Grandpa's Catholic identity was not of any real interest to me until 21 years after his death. Now, I think of him as a kindred spirit: Both of us writers, both of us with newspaper columns, both of us desiring to grow ever deeper in the Catholic Faith we love. I have no doubt that his prayers from Heaven were instrumental in bringing me back to the fullness of the Church. I truly love the man I hardly knew, and I cannot wait to meet him again one day.
In his honor, I reprint this column that he wrote for the Medina County Gazette in 1972, 38 Decembers ago:
[The name of his column]
Christmas: Thrilling or Monotonous?
"I hate Christmas," the fellow grumbled. "Same old story. Shopping, parties, drinking, and those old songs in the department stores."

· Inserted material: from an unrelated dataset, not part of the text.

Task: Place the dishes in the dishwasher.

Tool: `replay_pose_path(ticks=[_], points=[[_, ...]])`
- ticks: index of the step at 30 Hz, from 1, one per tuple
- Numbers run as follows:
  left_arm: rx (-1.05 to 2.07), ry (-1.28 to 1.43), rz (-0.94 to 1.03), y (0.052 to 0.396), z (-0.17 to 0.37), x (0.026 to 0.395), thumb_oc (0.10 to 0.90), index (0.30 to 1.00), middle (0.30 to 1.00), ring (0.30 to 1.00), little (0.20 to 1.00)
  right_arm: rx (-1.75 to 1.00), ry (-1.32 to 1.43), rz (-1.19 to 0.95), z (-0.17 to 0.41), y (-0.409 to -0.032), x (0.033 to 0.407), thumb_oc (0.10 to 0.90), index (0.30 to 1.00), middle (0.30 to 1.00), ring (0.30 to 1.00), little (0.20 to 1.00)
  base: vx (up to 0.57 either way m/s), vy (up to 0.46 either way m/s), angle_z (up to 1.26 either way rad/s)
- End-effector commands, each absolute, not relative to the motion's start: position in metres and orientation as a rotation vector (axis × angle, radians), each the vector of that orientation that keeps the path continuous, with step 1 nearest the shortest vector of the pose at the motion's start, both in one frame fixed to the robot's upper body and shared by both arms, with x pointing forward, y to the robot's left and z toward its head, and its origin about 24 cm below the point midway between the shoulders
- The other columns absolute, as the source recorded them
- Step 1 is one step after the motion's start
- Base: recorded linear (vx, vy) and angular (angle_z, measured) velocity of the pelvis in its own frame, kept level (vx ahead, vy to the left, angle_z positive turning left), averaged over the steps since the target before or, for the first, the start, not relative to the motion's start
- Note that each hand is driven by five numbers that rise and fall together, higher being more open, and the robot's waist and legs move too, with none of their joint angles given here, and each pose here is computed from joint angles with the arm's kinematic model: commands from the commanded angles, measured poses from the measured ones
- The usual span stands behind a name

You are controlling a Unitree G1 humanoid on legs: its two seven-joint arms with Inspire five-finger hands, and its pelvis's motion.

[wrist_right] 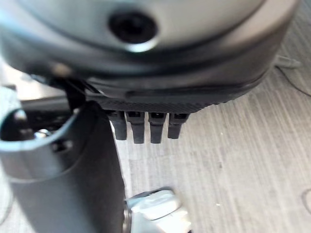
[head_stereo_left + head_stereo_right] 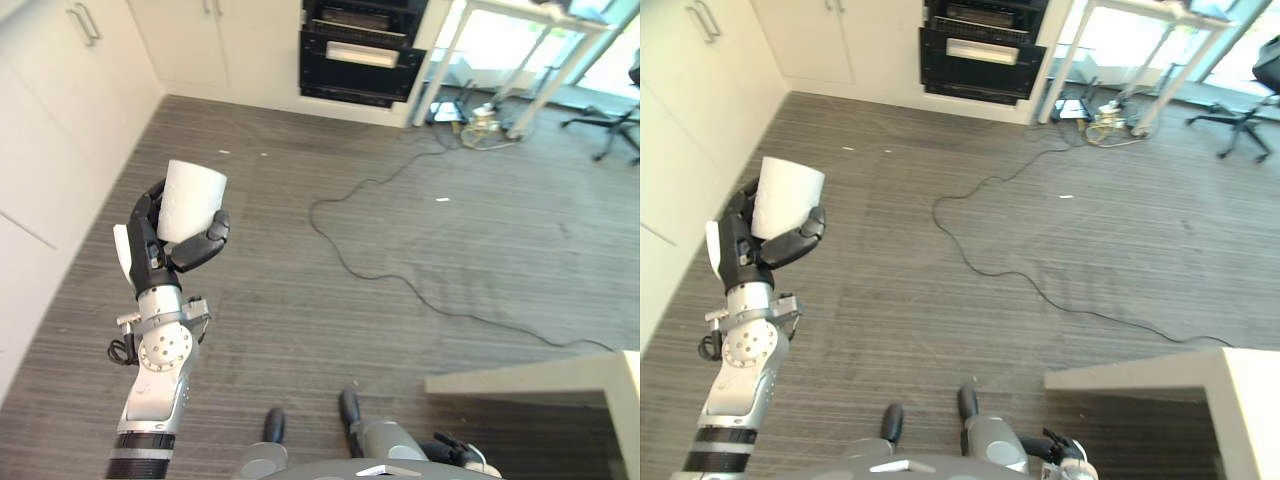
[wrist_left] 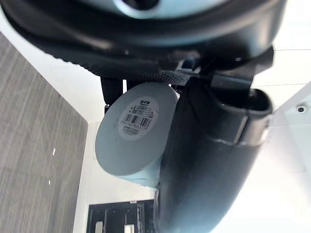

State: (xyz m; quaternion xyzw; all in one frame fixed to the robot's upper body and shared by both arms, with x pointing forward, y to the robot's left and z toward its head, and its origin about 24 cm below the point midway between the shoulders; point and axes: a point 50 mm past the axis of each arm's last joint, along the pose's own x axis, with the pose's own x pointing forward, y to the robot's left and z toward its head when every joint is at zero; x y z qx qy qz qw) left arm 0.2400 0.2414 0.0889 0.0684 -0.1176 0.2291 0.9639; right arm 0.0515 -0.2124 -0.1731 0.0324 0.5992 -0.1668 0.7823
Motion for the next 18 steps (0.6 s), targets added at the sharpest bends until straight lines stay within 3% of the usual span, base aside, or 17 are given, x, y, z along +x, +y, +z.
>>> replay_pose_path(ticks=[1,8,12,18], points=[[0.165,-0.642,0.46,0.235,0.163,0.235,0.4,0.3,0.3,0.3,0.3,0.015,1.351,-0.409,-0.173,-0.226,0.038,0.8,0.9,0.9,0.9,0.9,0.03,-0.101,1.18],[0.152,-0.545,0.545,0.252,0.142,0.217,0.4,0.3,0.3,0.3,0.3,-0.058,1.242,-0.412,-0.164,-0.244,0.07,0.8,0.9,0.9,0.9,0.9,0.09,-0.061,-0.1],[0.143,-0.533,0.5,0.248,0.141,0.219,0.4,0.3,0.3,0.3,0.3,-0.064,1.206,-0.383,-0.161,-0.246,0.082,0.8,0.9,0.9,0.9,0.9,-0.01,-0.041,0.02],[0.191,-0.494,0.409,0.242,0.138,0.224,0.4,0.3,0.3,0.3,0.3,-0.055,1.273,-0.371,-0.165,-0.242,0.065,0.8,0.9,0.9,0.9,0.9,-0.02,0.025,0.08]])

Well, one must concede it's the same old story. The tale of a young girl giving birth in a cave-stable in Palestine some two thousand years ago. Then, there was the star, the shepherds and the wise men. That's about all.
And yet the excitement of that monotony, seemingly a contradiction in terms, has endured for those two thousand years, undiminished in its dramatic impact and its spiritual influence. And millions of us experience the spine-tingling sense of inner joy as we listen to the joyful strains of the angelic message of the arrival of the Messiah.

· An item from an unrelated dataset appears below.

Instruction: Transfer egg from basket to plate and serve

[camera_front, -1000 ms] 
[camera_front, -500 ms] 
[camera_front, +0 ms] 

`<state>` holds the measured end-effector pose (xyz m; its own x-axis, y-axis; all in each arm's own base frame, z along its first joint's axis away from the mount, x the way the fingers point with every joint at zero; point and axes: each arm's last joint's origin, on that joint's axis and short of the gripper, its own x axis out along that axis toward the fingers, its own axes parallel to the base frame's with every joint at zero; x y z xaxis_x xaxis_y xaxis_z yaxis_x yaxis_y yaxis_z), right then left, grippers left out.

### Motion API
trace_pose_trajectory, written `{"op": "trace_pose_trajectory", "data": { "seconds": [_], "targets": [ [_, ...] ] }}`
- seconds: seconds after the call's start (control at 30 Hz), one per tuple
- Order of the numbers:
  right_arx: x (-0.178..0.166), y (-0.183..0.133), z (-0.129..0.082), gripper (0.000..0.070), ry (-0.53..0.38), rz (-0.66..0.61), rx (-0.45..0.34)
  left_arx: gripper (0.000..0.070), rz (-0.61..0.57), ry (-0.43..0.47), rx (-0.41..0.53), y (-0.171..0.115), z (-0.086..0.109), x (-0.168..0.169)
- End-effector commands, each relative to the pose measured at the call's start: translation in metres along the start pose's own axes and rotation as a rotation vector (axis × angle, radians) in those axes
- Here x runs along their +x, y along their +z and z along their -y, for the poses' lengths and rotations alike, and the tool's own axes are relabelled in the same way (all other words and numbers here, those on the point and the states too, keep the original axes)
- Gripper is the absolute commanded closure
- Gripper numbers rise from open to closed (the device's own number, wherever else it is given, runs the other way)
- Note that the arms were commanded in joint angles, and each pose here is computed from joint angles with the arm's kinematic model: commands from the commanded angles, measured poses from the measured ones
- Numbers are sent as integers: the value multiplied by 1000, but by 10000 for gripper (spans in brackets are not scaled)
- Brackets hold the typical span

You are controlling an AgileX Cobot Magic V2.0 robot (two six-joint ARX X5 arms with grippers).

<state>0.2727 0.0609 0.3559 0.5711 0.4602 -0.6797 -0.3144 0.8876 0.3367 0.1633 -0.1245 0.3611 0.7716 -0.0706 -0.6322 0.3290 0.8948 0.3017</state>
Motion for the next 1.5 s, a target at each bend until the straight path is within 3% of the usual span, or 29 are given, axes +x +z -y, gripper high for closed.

What great story ever lost anything in the re-telling?
What reader ever gets tired of the re-telling of the Dickens' tale of Sydney Carton dying on the scaffold for his friend, Charles Darnay? "Tis a far, far better thing I do than I have ever done...."
What lover has not thrilled at Romeo's "It is the East, and Juliet is the sun"? Or lamented with with Hamlet's "taking up arms against the sea of troubles, and by opposing, end them. To die, to sleep..."?

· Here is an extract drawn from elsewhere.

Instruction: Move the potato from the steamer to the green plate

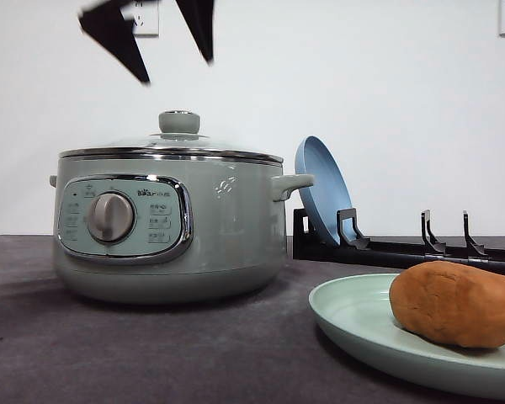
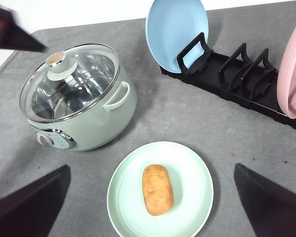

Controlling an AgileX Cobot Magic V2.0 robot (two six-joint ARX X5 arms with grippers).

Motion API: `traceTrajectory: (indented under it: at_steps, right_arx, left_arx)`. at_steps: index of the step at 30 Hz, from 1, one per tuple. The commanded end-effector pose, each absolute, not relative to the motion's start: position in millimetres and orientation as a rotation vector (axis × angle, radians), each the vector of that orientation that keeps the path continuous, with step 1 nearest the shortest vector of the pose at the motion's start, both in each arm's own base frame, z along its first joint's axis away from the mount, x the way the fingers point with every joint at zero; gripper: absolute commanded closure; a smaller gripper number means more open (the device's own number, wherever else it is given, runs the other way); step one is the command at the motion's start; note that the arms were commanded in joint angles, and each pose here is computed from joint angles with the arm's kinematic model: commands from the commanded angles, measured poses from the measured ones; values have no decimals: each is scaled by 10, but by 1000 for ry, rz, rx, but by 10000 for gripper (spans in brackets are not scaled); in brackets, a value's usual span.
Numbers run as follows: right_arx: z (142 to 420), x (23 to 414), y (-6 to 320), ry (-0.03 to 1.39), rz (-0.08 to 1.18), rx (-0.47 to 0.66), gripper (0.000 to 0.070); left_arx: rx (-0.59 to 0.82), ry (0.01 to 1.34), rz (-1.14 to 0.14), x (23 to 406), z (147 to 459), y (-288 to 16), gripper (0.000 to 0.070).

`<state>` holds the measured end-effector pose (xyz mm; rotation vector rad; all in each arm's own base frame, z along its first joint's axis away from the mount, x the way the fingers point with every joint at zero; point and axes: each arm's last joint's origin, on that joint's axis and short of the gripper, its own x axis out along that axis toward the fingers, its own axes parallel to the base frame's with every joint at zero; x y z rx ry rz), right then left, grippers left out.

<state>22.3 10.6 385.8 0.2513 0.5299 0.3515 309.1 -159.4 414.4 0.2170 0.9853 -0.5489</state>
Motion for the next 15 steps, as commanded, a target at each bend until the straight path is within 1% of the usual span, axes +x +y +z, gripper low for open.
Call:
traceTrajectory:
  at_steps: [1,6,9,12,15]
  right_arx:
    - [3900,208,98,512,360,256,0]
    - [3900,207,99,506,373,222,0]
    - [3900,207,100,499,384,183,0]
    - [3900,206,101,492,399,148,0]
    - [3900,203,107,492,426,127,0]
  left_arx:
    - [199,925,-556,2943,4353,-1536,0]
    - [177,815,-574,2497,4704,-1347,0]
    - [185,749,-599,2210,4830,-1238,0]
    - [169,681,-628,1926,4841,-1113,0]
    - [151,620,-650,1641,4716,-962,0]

Does not the dream of a bright, vibrant "Camelot" continue to thrill and inspire? Do not the exploits of Hannibal, Napoleon and the courage of Joan of Arc still excite the imagination, in spite of 1,000 re-tellings?
Tell the children the tale of Cinderella or the Wizard of Oz, and not a tot will complain, "Oh, I've heard that before; tell me another story."
Even God is repetitious, with his constant re-creating of the rose, the tree, the green grass, the rain, the gentle breezes of spring and the other endless beauties and surprises of nature.
So, why the surprise or downgrading of the most profound, and the most simple tale of all ages?
Even without its spiritual implications to billions of Christians throughout two millennia of the world's history, the story of Jesus, Mary and Joseph would still stir the soul of anyone with a jot of emotion, sensitivity or tenderness.
Just imagine a chilly Palestinian night, with one bright star, overshadowing all others. And three wise men trudging from the East, and crude, unlettered shepherds descending the hills on which their docile sheep grazed and dozed.
And what did they find in that rough-hewn stable but a peasant Jewish girl who had just given birth to a squirming baby boy?
A few animals breathing mists of warmth into the make-shift crib; a harried Joseph stroking up a glimmering fire at the mouth of the cave; a few passers-by, on their way to the Inn which rejected immortality and exchanged it for wine and ribaldry and the barrenness of frivolity on that first Christmas night.
The same old story? Certainly. Just as it will be 1,000 years hence. The most exciting, poignant and profound tale ever told.
Merry Christmas, Grandpa! You are loved and missed!